The simple truth is: you don't make junior people become senior by forcing them to understand the intricacies of your coding style. I am hoping that when robertdw gets to read the uncommented code written by these junior people and he tries to make sense of it, he will start realizing the importance of thoughtful, well-written comments.

Which leads me to my next point: I can tell the maturity (a term I prefer over "seniority") of a programmer by the comments they write. Not just by the fact that they write comments, but also by the way they phrase them and where they put them.

But this will be the topic of another blog entry.

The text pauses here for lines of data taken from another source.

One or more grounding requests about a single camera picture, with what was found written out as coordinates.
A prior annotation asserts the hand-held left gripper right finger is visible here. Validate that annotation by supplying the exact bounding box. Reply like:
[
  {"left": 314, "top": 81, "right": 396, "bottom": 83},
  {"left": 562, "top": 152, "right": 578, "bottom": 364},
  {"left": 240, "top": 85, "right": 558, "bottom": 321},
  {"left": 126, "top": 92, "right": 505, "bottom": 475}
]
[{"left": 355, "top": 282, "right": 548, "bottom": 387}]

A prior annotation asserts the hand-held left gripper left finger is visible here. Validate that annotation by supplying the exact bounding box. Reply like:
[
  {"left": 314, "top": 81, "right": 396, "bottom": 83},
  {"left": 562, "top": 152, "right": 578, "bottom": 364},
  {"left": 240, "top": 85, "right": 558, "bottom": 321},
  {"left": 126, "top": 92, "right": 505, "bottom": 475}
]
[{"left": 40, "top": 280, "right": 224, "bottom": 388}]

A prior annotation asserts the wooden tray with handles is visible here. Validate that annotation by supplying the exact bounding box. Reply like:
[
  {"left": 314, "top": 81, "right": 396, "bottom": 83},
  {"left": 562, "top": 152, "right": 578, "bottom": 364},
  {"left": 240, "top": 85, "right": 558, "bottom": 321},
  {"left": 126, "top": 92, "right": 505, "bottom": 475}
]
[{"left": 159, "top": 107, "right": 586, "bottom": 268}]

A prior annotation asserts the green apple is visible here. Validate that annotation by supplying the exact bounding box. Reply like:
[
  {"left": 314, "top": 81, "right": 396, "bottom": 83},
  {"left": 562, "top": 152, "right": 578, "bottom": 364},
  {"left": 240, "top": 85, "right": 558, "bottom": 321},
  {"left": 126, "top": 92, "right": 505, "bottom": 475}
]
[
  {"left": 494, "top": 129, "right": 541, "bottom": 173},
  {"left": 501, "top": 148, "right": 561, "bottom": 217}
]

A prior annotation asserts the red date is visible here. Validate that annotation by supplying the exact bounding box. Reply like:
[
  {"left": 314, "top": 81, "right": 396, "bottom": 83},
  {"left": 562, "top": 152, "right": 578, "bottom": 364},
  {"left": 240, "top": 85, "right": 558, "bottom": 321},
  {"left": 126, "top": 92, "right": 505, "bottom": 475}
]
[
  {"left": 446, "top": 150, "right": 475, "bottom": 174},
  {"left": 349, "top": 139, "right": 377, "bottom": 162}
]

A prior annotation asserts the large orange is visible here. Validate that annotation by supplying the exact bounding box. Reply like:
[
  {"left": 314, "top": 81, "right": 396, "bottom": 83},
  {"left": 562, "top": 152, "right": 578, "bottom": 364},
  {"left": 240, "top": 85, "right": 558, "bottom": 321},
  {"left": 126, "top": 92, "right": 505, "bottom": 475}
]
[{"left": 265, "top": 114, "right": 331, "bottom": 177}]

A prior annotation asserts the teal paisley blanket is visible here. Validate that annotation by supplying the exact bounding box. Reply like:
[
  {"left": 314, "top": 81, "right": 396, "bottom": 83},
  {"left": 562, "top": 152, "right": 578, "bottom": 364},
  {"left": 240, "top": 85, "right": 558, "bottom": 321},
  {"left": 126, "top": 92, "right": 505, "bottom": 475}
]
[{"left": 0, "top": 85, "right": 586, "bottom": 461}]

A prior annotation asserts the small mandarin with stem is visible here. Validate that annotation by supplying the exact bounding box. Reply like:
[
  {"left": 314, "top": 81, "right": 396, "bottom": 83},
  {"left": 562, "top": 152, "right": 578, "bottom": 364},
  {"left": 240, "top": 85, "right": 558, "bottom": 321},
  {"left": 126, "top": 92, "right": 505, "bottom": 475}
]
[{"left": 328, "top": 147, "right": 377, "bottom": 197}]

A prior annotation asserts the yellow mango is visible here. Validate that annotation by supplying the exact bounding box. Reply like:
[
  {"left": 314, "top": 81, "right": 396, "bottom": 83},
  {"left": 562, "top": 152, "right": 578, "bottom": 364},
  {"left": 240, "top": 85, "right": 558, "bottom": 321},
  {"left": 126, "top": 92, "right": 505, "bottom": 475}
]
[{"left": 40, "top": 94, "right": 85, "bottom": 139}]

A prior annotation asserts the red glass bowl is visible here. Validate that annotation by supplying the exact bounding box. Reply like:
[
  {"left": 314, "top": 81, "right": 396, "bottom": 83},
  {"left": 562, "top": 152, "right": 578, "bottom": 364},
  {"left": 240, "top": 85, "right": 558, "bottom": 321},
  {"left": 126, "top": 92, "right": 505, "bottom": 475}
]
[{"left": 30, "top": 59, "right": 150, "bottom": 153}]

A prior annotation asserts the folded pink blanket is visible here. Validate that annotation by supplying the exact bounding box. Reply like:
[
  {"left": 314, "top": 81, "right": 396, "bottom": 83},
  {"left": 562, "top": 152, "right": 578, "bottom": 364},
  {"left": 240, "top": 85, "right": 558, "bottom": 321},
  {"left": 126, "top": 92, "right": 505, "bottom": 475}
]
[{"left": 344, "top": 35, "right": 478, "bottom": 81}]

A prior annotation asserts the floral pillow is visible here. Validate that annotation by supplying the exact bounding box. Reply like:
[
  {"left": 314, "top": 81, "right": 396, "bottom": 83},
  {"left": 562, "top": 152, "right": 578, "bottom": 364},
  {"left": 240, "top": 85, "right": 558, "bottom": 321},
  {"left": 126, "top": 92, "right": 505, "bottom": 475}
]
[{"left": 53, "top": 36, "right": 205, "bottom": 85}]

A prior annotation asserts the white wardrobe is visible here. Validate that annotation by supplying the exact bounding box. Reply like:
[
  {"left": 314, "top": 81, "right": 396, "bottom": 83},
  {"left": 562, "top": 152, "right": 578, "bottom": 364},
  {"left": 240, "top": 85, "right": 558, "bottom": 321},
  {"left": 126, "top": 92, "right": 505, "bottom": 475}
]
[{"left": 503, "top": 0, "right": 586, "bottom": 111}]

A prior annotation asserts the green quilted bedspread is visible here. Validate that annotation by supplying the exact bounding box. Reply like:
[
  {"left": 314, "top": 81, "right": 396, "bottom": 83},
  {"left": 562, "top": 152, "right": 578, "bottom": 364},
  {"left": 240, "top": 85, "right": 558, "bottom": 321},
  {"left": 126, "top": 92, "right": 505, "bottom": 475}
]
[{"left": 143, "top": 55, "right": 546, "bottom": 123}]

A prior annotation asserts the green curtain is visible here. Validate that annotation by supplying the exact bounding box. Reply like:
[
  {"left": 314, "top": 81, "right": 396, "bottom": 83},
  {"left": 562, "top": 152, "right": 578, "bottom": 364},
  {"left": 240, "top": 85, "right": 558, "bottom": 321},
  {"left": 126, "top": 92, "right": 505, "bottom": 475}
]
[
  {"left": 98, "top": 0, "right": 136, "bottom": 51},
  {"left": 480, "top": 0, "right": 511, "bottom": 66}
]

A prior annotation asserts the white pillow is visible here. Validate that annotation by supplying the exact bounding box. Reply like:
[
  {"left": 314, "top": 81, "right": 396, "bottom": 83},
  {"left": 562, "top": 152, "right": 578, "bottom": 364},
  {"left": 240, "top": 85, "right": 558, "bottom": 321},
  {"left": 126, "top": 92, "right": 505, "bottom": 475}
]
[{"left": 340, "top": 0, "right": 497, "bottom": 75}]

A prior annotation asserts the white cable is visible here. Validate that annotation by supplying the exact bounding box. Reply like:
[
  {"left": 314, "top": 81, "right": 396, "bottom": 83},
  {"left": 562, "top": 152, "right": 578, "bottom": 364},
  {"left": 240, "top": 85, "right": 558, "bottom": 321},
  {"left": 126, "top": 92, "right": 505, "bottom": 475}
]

Until then, please comment your code.

Posted by cedric at 08:21 AM | Comments (14)

June 07, 2004

Belize trip report

I have posted the report on my recent trip to Belize.  Underwater pictures will be available in a few days...

 

Posted by cedric at 08:32 AM | Comments (1)

June 03, 2004

Getter-based injection

Alright, I'm just back from vacation (report will be posted soon) and I have been following the reactions to my classification of getter injections with a lot of interest.  Just for memory, here it is again:

  1. Force the dependency to be passed to the constructor (not always possible and very invasive).
  2. Have the container invoke a setter, or set a field on your class (mildly intrusive since it forces you to specify a setter or a field you will never use yourself).
  3. Have the container provide the getter (not intrusive at all, except that now, you need the container for your application, which makes out-of-container testing problematic).

It looked like we had reached a stalemate:  option 3 looks like the best of both worlds except that it mandates the presence of the container, which is bad news for testability and brings us back to square one.

And then, Bob Lee came up to me and said "Why does the getter need to be abstract again?".  And he proceeded to put together a quick proof of concept, which has been discussed on TheServerSide since then.

It was one of these "doh!" moments.  Of course, the getter doesn't need to be abstract, but I guess my EJB bias made me overlook this fact.  Bob is right, there is absolutely no need for this getter to be abstract, and now we have an answer for all these Test-Driven Development weeni^H^H^H^H^H (sorry, had a Hani moment) advocates:  not only does getter injection work well with TDD, it makes TDD a first class citizen.

In the absence of a container, your class is testable right out of the box.  All you need to do is provide a default implementation for your getter that will work in your testing environment.  And if you run your code in a container, the getter will be overridden with a different value for production or staging.

How is that for the best of both worlds?